The boy found his voice at last but it sounded awkward. “The church. I was at church.” He pointed back over the hill from where the distant rumble of the preacher could still be heard working steadily toward the meat of the sermon.
Heavy deliberate laughter came slowly from the crouched figure, as if much more was imprisoned in the barrel chest but only a carefully measured portion was allowed to escape through those awful lips.
“Slipped away from church, eh? Slipped away to the woods.” The man gazed about the dark forest. “Couldn’t stand to be cooped up. I’ll bet. I can understand that. You’d rather visit with me than listen to the preacher go at it. Well, you found a kindred soul. I can’t stand those Bible thumpers or close quarters either.”
The man’s huge face seemed to blot out the small amount of night light that filtered through the trees. The boy tried to stand, but the man put a thick hand on his shoulder and held him firmly to earth.
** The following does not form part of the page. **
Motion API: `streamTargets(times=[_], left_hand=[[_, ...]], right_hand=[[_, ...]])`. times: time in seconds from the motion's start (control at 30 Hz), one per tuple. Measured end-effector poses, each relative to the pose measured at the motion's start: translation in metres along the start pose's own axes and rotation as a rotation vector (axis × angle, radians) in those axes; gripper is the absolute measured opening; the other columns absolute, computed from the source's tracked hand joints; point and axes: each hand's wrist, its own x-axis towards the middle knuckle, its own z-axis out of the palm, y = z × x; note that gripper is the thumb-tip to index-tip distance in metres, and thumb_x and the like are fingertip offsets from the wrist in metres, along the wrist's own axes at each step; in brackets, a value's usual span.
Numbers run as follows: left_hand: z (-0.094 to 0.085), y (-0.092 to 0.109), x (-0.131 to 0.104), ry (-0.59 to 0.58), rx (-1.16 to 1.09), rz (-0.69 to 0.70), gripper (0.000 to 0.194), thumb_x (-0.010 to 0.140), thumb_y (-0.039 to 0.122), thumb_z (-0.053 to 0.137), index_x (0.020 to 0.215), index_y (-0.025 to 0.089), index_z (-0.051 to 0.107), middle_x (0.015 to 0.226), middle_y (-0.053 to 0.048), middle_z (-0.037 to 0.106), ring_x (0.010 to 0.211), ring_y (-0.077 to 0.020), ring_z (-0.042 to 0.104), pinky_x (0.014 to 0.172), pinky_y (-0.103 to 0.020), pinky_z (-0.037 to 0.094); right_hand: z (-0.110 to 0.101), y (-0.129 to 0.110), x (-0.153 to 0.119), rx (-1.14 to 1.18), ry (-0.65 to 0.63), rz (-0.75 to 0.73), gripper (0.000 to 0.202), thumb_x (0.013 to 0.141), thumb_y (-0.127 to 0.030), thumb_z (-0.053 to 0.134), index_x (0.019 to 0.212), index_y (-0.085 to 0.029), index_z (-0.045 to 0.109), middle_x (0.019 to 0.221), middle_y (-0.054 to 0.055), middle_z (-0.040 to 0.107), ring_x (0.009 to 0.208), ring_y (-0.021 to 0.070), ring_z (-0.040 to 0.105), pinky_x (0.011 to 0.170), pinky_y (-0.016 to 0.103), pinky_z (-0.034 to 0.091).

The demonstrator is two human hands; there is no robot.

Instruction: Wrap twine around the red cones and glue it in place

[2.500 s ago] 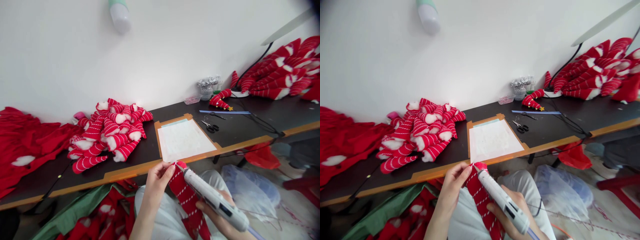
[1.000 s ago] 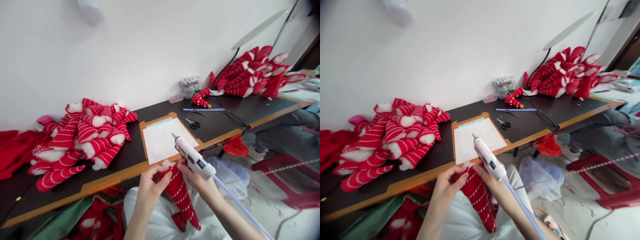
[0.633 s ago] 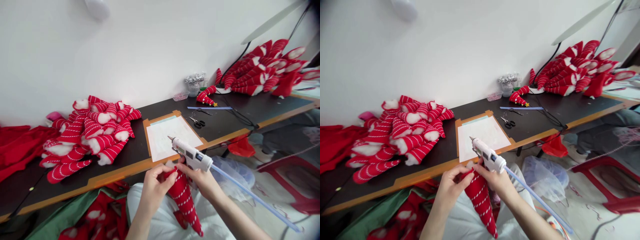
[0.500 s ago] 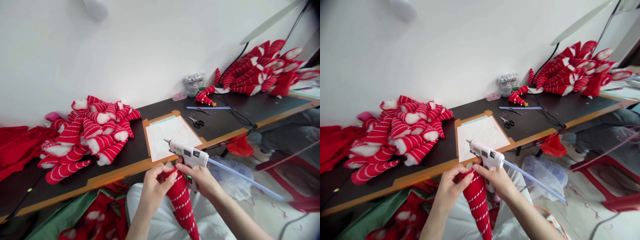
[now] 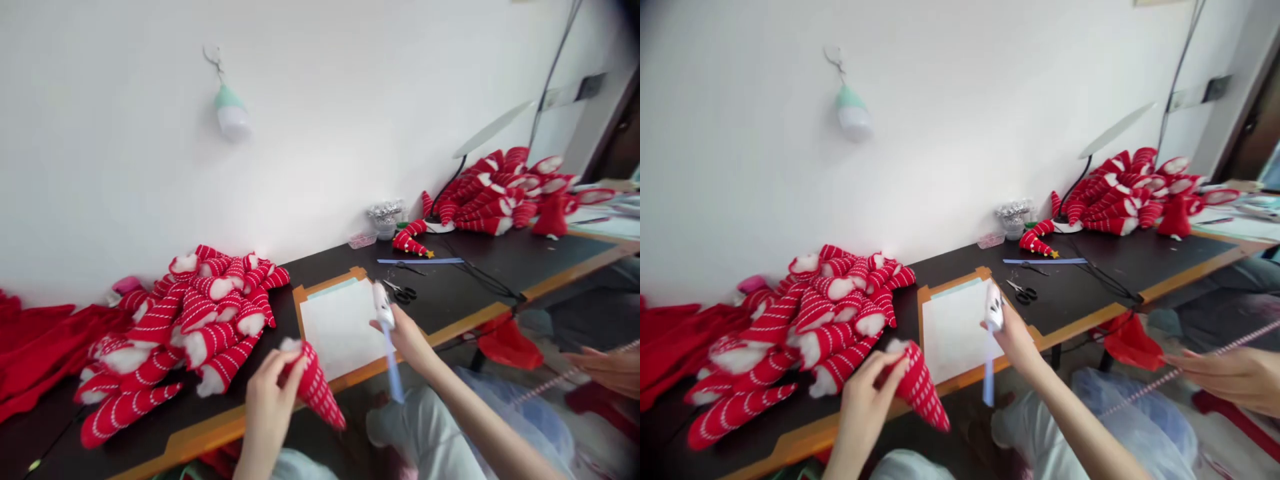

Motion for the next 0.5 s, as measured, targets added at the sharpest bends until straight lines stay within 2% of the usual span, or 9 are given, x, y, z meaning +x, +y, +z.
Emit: streamTargets(times=[0.03, 0.07, 0.13, 0.2, 0.27, 0.33, 0.4, 0.47, 0.5], left_hand=[[-0.002, -0.010, 0.020, 0.031, 0.104, 0.053, 0.031, 0.092, 0.047, 0.058, 0.095, 0.023, 0.077, 0.099, -0.007, 0.074, 0.087, -0.0245, 0.069, 0.081, -0.034, 0.054], [-0.002, -0.021, 0.042, -0.004, 0.204, 0.091, 0.031, 0.094, 0.045, 0.055, 0.098, 0.024, 0.077, 0.108, -0.008, 0.074, 0.095, -0.0267, 0.070, 0.085, -0.037, 0.054], [0.008, -0.042, 0.087, -0.096, 0.362, 0.128, 0.032, 0.095, 0.035, 0.049, 0.104, 0.021, 0.076, 0.112, -0.010, 0.074, 0.102, -0.0286, 0.070, 0.087, -0.038, 0.056], [0.023, -0.059, 0.121, -0.132, 0.423, 0.130, 0.034, 0.091, 0.027, 0.049, 0.112, 0.015, 0.074, 0.108, -0.014, 0.074, 0.099, -0.0288, 0.072, 0.088, -0.039, 0.058], [0.034, -0.068, 0.134, -0.141, 0.422, 0.140, 0.041, 0.091, 0.023, 0.045, 0.120, 0.010, 0.070, 0.114, -0.018, 0.072, 0.101, -0.0298, 0.072, 0.089, -0.042, 0.059], [0.037, -0.070, 0.121, -0.082, 0.406, 0.193, 0.046, 0.096, 0.025, 0.039, 0.129, 0.009, 0.065, 0.125, -0.021, 0.066, 0.110, -0.0322, 0.069, 0.091, -0.045, 0.059], [0.034, -0.070, 0.085, 0.082, 0.391, 0.303, 0.047, 0.101, 0.033, 0.037, 0.137, 0.012, 0.059, 0.129, -0.020, 0.063, 0.114, -0.0340, 0.067, 0.087, -0.046, 0.060], [0.035, -0.074, 0.041, 0.244, 0.346, 0.395, 0.045, 0.100, 0.033, 0.046, 0.143, 0.022, 0.055, 0.125, -0.015, 0.066, 0.105, -0.0305, 0.070, 0.079, -0.041, 0.061], [0.041, -0.079, 0.020, 0.275, 0.311, 0.446, 0.049, 0.098, 0.029, 0.052, 0.147, 0.027, 0.051, 0.119, -0.013, 0.069, 0.092, -0.0263, 0.072, 0.071, -0.036, 0.061]], right_hand=[[0.002, 0.004, 0.021, -0.069, 0.012, -0.008, 0.022, 0.082, -0.028, 0.068, 0.101, -0.017, 0.065, 0.104, 0.012, 0.070, 0.100, 0.0295, 0.064, 0.087, 0.037, 0.050], [0.005, 0.006, 0.040, -0.108, 0.017, -0.001, 0.024, 0.079, -0.022, 0.071, 0.101, -0.016, 0.065, 0.107, 0.014, 0.070, 0.106, 0.0310, 0.064, 0.092, 0.039, 0.049], [0.016, 0.006, 0.068, -0.188, 0.030, 0.038, 0.025, 0.076, -0.015, 0.073, 0.100, -0.014, 0.067, 0.109, 0.019, 0.070, 0.111, 0.0359, 0.063, 0.096, 0.044, 0.047], [0.026, 0.003, 0.082, -0.241, 0.031, 0.047, 0.025, 0.075, -0.012, 0.074, 0.099, -0.012, 0.069, 0.111, 0.022, 0.069, 0.115, 0.0391, 0.061, 0.100, 0.047, 0.046], [0.029, -0.002, 0.082, -0.268, 0.037, 0.020, 0.031, 0.076, -0.011, 0.076, 0.106, -0.010, 0.069, 0.122, 0.025, 0.065, 0.125, 0.0415, 0.055, 0.106, 0.052, 0.042], [0.026, -0.003, 0.063, -0.283, 0.057, -0.032, 0.041, 0.080, -0.013, 0.075, 0.120, -0.011, 0.065, 0.138, 0.024, 0.057, 0.138, 0.0399, 0.045, 0.114, 0.053, 0.036], [0.025, 0.005, 0.024, -0.272, 0.064, -0.114, 0.042, 0.088, -0.015, 0.067, 0.130, -0.017, 0.061, 0.145, 0.018, 0.053, 0.142, 0.0315, 0.041, 0.116, 0.047, 0.036], [0.034, 0.025, -0.028, -0.182, 0.001, -0.266, 0.029, 0.093, -0.014, 0.056, 0.120, -0.021, 0.066, 0.123, 0.012, 0.067, 0.120, 0.0235, 0.060, 0.104, 0.036, 0.048], [0.043, 0.039, -0.054, -0.121, -0.100, -0.327, 0.025, 0.092, -0.013, 0.055, 0.112, -0.022, 0.068, 0.109, 0.008, 0.071, 0.106, 0.0220, 0.066, 0.094, 0.033, 0.053]])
“Now where do you think you’re going?”
The boy stared at the bulging forearm inches from his face. For a moment he seemed to be counting the coarse black hairs that with the movement of the breeze appeared to be crawling along the arm.
“I have to go back now. They’ll be missing me.”
The man laughed again. “No, son, you’ve made your choice. They wanted you and instead you came here to me and here you’ll stay. I can’t let you go now. We haven’t got to know each other. I didn’t ask for you, but maybe you can be of help.” He tightened his grip on the boy’s shoulder. “I hope so, boy, I really hope so.”